17. Entire Agreement
The “Entire Agreement” element of the agreement specifies that the contract represents a complete and final agreement between both parties. This is intended to protect both sides. It means that the contract takes precedence over any prior agreements the franchisor and franchisee might have made concerning the agreement. It prevents the franchisee from demanding more than what has been specified in the rest of the document.
18. Effective Date
This section dictates that the agreement will not be effective until the franchisor accepts, dates, and signs it.
19. Attorneys’ Fees
Should there be a dispute between the franchisor and franchisee, this section requires the non-prevailing party to pay the prevailing party’s legal fees incurred in any sort of legal action or arbitration.
20. No Waiver
The “No Waiver” section stipulates that neither the franchisor nor the franchisee can waive their right to bring suit if the other party breaches the agreement.
21. No Right to Set Off
This section dictates that the franchisee doesn’t have the right to set off any royalties they owe the franchisor.

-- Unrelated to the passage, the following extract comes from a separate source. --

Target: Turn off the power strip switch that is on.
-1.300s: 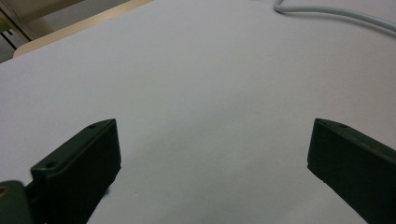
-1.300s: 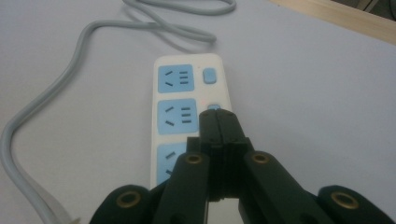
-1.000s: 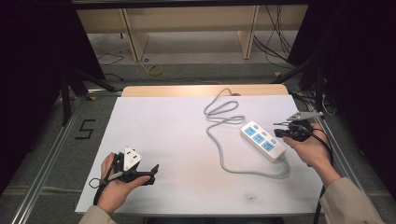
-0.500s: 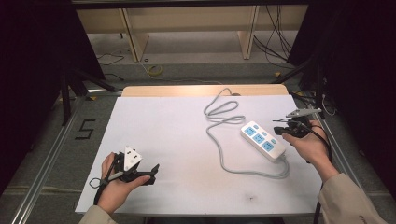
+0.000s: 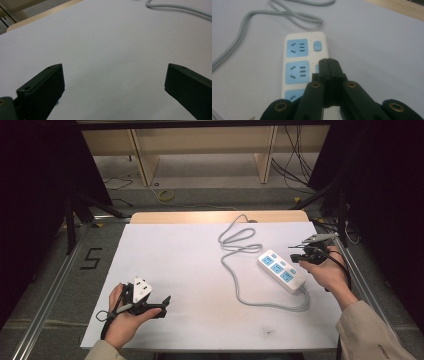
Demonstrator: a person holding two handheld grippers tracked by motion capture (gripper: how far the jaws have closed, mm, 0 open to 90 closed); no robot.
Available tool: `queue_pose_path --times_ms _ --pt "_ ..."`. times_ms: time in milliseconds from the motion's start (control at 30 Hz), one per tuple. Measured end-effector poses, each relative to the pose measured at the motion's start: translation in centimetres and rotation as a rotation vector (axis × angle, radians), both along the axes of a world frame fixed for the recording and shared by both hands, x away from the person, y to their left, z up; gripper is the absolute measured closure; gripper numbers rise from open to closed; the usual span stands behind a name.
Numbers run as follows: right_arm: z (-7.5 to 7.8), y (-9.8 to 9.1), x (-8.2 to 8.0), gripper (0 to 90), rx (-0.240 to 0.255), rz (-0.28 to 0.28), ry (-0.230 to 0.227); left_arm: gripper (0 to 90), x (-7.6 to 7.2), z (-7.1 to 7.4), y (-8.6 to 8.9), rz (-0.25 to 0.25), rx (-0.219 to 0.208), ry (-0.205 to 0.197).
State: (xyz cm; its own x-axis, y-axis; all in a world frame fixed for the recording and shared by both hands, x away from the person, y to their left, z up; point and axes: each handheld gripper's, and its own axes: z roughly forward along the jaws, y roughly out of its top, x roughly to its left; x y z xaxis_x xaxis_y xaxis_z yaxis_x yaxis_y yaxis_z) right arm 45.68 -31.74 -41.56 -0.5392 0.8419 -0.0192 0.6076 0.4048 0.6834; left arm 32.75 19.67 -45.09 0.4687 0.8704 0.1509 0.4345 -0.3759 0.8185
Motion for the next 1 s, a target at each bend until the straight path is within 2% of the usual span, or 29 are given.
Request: queue_pose_path --times_ms 400,933,1000 --pt "-0.1 0.4 1.0 90.0 -0.014 0.004 0.014 2.3 0.0 0.0 -0.1 -0.003 0.001 -0.003" --pt "-0.7 1.3 2.4 90.0 -0.042 0.022 0.069 2.3 0.0 0.0 -0.1 -0.005 0.003 -0.004" --pt "-0.9 1.5 2.7 90.0 -0.048 0.022 0.090 2.5 0.0 0.0 -0.1 -0.004 0.003 -0.007"
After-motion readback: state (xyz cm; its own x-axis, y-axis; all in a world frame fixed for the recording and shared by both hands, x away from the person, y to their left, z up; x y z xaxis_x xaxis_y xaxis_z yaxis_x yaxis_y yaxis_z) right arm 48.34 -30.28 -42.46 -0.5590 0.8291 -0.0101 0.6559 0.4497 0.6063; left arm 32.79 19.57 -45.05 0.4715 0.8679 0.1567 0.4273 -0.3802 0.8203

It also stipulates that the franchisee can’t withhold any money it owes the franchisor based on their perception of nonperformance by the franchisor.
22. Invalidity
The “Invalidity” clause of a franchise agreement states that if a court finds the agreement invalid — generally meaning the agreement or the purpose of the agreement is deemed illegal in some capacity — it must be modified. Once it’s been modified, the changes will be considered a part of the agreement as if they were originally included in the document.
23. Notices
This section states that all notices given in accordance with the agreement need to be given in writing, by certified mail, return receipt requested, or shipped overnight to provide the necessary documents at the address specified in the agreement or mutually understood by both parties.
24. Signatures
This one is pretty self-explanatory. It’s where both parties explicitly agree to the terms of the agreement.
No matter what side of a franchise agreement you’re on, you need to have a firm understanding of these documents and what they entail. They’re among the most important factors in dictating the nature of a franchisor-franchisee relationship, so make sure you know what you’re getting into when you sign one.